In summary, the invention thus relates to a device for making electrical contact with an electrical line 9, in particular a ribbon cable 1. Such a device for making contact is required, for example, in a so-called energy bus system in which various components, for example motors, control devices, etc., are connected to both Power supply as well as the multi-core cable providing the control function can be connected.

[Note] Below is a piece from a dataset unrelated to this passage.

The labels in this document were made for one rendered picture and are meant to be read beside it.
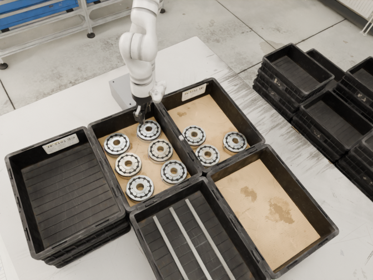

For reliable contacting, which is also suitable for higher currents, a device for electrical contact with a contact element 3 is proposed, which has at least two contact tongues 8a, 8b, 8c on the side facing the line, the contact Timing tongues for penetrating the line 9 to be contacted are provided and are spatially offset from one another with respect to the axis of the line 9 to be contacted such that an inner conductor 12 of the line 9 to be contacted is pressed between the contact tongues 8a, 8b, 8c.

Claims

claims

1. Device for contacting an electrical line (9), in particular a ribbon cable (1), with a contact element (3) which has at least two contact tongues (8a, 8b, 8c) on the side facing the line (9), wherein the contact tongues (8a, 8b, 8c) are provided for penetrating the line (9) to be contacted and are dimensioned and spatially offset relative to one another with respect to the axis of the line (9) to be contacted such that when the contact element (3) penetrates individual conductors (19b) of an inner conductor (12) of the line (9) consisting of individual conductors (19a, 19b) are pressed into the inner conductor (12) between the contact tongues (8a, 8b, 8c), the individual conductors (19a, 19b) of the inner conductor (12) contact the contact tongues (8a, 8b, 8c) both on a first inner contact surface and on a second outer contact surface (8e).

2. Device according to claim 1, characterized in that the contact element (3) is substantially U-shaped, the contact element (3) having a first leg (3a) on which the contact tongues (8a, 8b, 8c) are formed, and has a second leg (3b) delimiting the penetration depth of a first leg (3a).

3. Device according to one of claims 1 or 2, characterized in that the device for contacting a housing consisting of an electrically insulating material (6), wherein the housing (6) has a first recess (14) for receiving the contact element (3) and has a second recess (15) for receiving the line (1).

4. Device according to one of claims 1 to 3, characterized in that the housing (6) in the region of the contact element (3) has a third recess (7) which is arranged such that a conductor (15) to be rejected can be inserted through the third recess (7), with an electrical connection of the conductor to be rejected (15) with the contact element (3) is achieved in that a pressure piece (4) which is displaceably mounted in the housing (6) presses the conductor (15) to be branched against the contact element (3).

5. Device according to one of claims 1 to 4, that a screw (5) is provided for displacing the pressure piece (4), which can be screwed into a thread (16) provided in the housing (β) for the displacement of the pressure piece (4).

6. Device according to one of claims 1 to 5, characterized in that the contact tongues (8a, 8b, 8c) are designed as three fork-shaped mutually offset contact tongues (8a, 8b, 8c), the contact tongues (8a, 8b, 8c) for Large-area clamping and contacting the inner conductor (9) of the cable (1) are provided.

7. Device according to one of claims 1 to 6, characterized in that the housing (6) has a plurality of contact elements (3) for contacting a plurality of conductors (9), in particular a ribbon cable (1), the contact elements (3) each corresponding to the distance between the to be contacted conductors are arranged.

8. Device according to one of claims 1 to 7, characterized in that three fork-shaped contact tongues (8a, 8b, 8c) are integrally formed on the contact element (3), which are spatially offset from one another, whereby the inner conductor (12) between the contact tongues (8a , 8b, 8c) pressed and contacted over a large area becomes.